Hello @L9QHFnQ5wg, welcome to the forum.
The answer is yes, you can call any c compiler from the zig build system.
But don’t expect the zig toolkit cross compilation benefits when you only use it for building.
To understand the zig toolkit cross compile benefits you need to try to cross compile the following trivial C code.

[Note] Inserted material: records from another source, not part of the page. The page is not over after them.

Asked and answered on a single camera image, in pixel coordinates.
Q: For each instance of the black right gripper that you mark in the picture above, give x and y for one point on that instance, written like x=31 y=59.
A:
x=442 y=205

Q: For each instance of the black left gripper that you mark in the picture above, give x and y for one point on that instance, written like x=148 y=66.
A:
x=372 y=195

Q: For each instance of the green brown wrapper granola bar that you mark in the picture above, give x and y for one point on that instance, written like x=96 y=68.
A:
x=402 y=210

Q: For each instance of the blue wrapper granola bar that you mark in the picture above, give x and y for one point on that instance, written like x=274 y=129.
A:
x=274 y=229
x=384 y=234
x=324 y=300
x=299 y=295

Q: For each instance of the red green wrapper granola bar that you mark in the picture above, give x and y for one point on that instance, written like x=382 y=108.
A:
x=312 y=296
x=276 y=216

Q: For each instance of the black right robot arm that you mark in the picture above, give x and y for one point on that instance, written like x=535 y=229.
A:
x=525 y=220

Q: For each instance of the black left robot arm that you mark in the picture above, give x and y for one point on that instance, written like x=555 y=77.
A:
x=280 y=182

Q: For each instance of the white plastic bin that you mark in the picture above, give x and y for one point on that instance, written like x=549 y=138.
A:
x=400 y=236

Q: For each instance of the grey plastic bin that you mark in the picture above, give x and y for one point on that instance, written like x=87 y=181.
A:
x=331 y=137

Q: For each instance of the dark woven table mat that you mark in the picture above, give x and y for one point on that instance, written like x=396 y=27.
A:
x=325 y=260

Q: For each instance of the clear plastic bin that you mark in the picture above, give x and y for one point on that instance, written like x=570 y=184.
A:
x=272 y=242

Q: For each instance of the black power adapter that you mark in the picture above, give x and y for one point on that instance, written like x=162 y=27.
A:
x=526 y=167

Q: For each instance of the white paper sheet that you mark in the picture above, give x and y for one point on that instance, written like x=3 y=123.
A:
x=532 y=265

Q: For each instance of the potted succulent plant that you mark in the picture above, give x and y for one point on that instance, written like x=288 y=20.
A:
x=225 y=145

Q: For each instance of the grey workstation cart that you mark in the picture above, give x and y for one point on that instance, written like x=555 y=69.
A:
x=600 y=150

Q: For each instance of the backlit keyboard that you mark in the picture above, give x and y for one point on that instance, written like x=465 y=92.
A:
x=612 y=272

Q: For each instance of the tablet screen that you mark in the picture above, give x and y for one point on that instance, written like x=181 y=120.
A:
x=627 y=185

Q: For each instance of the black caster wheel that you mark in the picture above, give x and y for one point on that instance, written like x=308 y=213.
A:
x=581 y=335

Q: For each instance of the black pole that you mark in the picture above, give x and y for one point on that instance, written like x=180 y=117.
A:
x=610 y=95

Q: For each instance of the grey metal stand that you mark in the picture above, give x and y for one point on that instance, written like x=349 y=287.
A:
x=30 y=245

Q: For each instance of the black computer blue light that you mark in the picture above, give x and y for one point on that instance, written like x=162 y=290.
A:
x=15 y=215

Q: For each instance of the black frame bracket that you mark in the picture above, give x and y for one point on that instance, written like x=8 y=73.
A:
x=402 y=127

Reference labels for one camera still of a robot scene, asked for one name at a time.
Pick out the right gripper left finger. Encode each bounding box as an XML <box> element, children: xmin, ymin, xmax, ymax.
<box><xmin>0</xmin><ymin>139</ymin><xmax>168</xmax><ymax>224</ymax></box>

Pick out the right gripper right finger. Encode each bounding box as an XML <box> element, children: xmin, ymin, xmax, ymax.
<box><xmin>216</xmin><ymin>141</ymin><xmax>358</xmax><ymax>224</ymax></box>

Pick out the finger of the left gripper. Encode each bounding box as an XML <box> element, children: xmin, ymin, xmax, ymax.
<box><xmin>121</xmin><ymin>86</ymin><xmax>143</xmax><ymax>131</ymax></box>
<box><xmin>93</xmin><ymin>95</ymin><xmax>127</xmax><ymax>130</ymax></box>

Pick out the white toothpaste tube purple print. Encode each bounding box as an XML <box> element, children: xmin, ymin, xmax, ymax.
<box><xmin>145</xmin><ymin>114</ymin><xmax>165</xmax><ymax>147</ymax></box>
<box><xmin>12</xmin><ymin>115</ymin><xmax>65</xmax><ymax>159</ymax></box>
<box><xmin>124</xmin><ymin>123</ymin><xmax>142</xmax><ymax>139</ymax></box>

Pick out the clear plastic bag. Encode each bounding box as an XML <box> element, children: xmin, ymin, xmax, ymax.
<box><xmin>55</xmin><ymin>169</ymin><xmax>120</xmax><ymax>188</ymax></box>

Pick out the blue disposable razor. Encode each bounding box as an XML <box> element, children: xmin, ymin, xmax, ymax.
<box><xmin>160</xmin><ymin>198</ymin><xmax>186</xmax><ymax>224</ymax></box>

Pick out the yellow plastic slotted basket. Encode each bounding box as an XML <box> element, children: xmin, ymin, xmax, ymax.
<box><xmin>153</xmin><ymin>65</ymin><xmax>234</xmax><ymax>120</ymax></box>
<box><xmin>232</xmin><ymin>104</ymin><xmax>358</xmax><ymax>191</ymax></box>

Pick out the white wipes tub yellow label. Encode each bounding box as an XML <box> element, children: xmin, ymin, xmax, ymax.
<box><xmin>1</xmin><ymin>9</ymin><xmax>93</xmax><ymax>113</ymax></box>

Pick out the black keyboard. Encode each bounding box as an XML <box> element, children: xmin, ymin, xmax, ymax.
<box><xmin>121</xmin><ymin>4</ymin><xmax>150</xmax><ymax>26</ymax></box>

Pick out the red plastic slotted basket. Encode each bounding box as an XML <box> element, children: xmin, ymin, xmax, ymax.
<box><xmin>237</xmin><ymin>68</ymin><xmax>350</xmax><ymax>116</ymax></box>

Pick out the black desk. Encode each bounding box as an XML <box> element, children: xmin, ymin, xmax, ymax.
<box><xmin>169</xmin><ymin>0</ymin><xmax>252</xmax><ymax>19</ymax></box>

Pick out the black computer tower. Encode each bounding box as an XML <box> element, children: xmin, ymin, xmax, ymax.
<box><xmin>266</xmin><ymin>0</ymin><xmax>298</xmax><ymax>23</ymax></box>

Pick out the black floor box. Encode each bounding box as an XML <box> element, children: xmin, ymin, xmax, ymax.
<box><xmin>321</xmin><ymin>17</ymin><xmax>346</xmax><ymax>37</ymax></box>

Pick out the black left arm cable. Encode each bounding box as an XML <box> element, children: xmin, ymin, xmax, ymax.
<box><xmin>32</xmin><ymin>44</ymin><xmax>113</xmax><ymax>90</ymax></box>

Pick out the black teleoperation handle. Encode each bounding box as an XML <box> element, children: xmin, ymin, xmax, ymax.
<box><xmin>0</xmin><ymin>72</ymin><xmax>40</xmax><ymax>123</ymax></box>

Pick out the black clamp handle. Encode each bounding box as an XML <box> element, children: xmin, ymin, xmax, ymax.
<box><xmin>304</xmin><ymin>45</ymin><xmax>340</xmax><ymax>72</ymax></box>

Try to cross compile it using any toolkit, to a machine with different operating system and/or different architecture.
#include <stdio.h>
int main()
{
printf("Hello World\n");
return 0;
}
With zig you just need to download one toolkit and you can compile to: Windows, macOS or Linux for any supported CPU.
e.g.
zig cc hello.c -target aarch64-linux-musl
zig cc hello.c -target aarch64-linux-gnu
zig cc hello.c -target x86_64-windows-msvc
With clang you can compile for the same OS only and different architecture and you cannot link, because either you are missing the other OS include file or the other OS and/or architecture libraries.
With gcc you need a different toolkit for each target, and you are going to have the same problems with clang.
Go and rust languages have wonderful cross compile functionality unless you need a C library, then your best bet is to just use the zig toolkit to help them cross compile.
rust: Zig Makes Rust Cross-compilation Just Work · Um, actually...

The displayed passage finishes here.